**EXERCISE INSTRUCTIONS**
Return only the lines running from the first line of the listing through the one with "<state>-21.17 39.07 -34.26", unchanged.
+--
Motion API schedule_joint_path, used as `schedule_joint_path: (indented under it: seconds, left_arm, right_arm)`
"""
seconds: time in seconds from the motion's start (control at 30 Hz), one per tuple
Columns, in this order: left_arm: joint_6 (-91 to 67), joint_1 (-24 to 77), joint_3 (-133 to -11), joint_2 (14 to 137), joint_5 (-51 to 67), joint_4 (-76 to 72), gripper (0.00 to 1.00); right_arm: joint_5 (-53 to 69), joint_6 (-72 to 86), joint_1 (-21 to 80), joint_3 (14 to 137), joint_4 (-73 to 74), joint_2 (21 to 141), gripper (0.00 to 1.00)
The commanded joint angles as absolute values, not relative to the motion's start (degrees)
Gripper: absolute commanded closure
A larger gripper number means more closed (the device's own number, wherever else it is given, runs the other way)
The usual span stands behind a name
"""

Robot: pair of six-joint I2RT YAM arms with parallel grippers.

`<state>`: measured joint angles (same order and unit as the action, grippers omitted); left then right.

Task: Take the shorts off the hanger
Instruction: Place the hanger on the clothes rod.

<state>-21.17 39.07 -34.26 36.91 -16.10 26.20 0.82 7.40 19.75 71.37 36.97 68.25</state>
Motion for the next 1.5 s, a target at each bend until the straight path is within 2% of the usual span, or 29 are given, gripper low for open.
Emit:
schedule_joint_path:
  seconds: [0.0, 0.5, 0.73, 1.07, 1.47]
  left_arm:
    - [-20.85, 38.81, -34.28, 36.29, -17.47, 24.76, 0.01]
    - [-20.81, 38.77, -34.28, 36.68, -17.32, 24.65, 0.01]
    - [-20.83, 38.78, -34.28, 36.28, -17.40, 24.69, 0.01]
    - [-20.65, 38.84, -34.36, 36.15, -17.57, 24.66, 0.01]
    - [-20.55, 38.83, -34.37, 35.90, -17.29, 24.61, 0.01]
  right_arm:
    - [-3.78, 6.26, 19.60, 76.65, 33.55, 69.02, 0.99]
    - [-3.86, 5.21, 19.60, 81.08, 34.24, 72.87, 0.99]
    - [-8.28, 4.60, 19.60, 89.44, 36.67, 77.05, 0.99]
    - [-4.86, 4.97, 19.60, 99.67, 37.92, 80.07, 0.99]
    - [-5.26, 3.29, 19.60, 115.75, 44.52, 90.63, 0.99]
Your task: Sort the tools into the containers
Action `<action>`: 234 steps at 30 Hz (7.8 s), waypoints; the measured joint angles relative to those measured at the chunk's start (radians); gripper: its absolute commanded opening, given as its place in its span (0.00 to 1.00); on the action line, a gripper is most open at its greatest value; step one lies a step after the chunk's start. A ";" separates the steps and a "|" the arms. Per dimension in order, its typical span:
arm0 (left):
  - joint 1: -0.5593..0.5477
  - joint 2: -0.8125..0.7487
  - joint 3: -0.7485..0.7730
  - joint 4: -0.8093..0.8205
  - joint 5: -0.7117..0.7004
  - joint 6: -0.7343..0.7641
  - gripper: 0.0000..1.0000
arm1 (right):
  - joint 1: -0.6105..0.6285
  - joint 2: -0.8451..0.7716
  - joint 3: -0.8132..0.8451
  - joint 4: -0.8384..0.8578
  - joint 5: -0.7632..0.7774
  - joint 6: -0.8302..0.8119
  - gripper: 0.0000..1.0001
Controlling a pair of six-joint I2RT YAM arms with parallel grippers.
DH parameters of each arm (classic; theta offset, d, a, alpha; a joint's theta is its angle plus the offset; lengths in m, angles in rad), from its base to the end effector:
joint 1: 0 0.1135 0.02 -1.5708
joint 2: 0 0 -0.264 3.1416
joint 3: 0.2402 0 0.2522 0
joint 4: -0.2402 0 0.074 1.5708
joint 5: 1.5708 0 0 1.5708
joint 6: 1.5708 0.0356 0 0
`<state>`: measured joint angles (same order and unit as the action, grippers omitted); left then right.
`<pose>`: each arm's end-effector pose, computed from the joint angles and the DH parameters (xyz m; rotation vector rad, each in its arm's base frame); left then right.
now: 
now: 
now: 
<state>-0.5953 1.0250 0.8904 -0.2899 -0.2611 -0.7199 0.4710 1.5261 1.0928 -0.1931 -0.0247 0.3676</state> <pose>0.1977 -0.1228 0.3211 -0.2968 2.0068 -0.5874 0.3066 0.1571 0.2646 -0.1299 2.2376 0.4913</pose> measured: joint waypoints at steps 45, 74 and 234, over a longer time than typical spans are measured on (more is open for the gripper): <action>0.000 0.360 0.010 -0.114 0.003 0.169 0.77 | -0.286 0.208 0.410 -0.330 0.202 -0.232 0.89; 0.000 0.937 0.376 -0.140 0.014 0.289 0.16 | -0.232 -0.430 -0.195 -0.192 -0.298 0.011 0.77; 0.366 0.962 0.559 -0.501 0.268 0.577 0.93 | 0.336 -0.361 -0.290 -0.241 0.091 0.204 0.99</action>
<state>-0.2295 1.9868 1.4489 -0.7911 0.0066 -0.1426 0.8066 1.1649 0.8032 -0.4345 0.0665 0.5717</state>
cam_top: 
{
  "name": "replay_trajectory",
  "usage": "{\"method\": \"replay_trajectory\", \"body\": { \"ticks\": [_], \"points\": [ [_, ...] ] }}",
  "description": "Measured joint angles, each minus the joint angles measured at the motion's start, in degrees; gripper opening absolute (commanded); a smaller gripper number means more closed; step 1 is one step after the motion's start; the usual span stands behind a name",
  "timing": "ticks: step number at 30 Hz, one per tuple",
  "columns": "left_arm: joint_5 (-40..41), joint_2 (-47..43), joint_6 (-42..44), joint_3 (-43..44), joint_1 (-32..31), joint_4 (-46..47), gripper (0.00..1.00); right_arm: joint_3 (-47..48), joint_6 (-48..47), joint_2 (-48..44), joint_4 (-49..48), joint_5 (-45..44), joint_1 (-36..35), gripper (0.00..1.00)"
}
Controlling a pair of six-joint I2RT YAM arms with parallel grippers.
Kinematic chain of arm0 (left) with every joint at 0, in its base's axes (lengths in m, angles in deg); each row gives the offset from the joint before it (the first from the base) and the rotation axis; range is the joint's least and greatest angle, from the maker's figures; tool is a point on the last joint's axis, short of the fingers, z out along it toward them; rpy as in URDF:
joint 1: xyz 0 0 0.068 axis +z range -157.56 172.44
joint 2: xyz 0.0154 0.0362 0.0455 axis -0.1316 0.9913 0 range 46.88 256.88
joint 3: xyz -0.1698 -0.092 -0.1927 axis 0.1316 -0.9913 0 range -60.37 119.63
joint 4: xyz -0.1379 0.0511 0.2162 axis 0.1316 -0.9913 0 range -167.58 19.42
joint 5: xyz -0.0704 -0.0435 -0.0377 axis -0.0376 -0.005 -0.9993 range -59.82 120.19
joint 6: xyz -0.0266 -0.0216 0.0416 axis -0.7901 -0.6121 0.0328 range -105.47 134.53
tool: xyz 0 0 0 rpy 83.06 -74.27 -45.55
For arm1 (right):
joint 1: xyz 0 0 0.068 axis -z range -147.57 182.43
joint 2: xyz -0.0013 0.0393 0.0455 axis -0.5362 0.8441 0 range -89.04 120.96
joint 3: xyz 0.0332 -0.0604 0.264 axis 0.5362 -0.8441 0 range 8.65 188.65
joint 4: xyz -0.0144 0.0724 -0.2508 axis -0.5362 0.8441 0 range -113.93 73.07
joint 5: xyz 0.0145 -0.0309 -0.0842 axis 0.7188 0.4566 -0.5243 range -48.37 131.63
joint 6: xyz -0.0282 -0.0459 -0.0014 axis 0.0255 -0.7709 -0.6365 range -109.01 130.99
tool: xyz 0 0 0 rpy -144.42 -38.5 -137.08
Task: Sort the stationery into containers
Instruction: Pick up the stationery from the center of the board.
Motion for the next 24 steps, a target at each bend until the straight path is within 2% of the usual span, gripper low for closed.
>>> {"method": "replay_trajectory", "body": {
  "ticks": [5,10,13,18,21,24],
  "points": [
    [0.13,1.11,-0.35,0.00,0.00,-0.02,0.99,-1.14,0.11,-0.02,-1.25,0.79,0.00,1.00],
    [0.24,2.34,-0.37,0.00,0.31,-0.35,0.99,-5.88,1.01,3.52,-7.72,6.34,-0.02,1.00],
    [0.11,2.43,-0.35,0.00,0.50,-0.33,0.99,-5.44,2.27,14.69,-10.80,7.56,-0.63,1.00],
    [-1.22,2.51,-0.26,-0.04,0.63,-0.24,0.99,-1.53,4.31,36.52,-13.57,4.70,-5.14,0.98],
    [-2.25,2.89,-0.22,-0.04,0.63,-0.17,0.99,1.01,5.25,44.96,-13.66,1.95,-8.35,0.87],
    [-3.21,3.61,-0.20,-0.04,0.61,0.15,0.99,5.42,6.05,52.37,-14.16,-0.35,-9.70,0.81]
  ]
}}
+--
**EXERCISE SOLUTION**
Motion API schedule_joint_path, used as `schedule_joint_path: (indented under it: seconds, left_arm, right_arm)`
"""
seconds: time in seconds from the motion's start (control at 30 Hz), one per tuple
Columns, in this order: left_arm: joint_6 (-91 to 67), joint_1 (-24 to 77), joint_3 (-133 to -11), joint_2 (14 to 137), joint_5 (-51 to 67), joint_4 (-76 to 72), gripper (0.00 to 1.00); right_arm: joint_5 (-53 to 69), joint_6 (-72 to 86), joint_1 (-21 to 80), joint_3 (14 to 137), joint_4 (-73 to 74), joint_2 (21 to 141), gripper (0.00 to 1.00)
The commanded joint angles as absolute values, not relative to the motion's start (degrees)
Gripper: absolute commanded closure
A larger gripper number means more closed (the device's own number, wherever else it is given, runs the other way)
The usual span stands behind a name
"""

Robot: pair of six-joint I2RT YAM arms with parallel grippers.

`<state>`: measured joint angles (same order and unit as the action, grippers omitted); left then right.

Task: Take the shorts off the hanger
Instruction: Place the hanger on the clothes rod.

<state>-21.17 39.07 -34.26 36.91 -16.10 26.20 0.82 7.40 19.75 71.37 36.97 68.25</state>

The response has been given in full.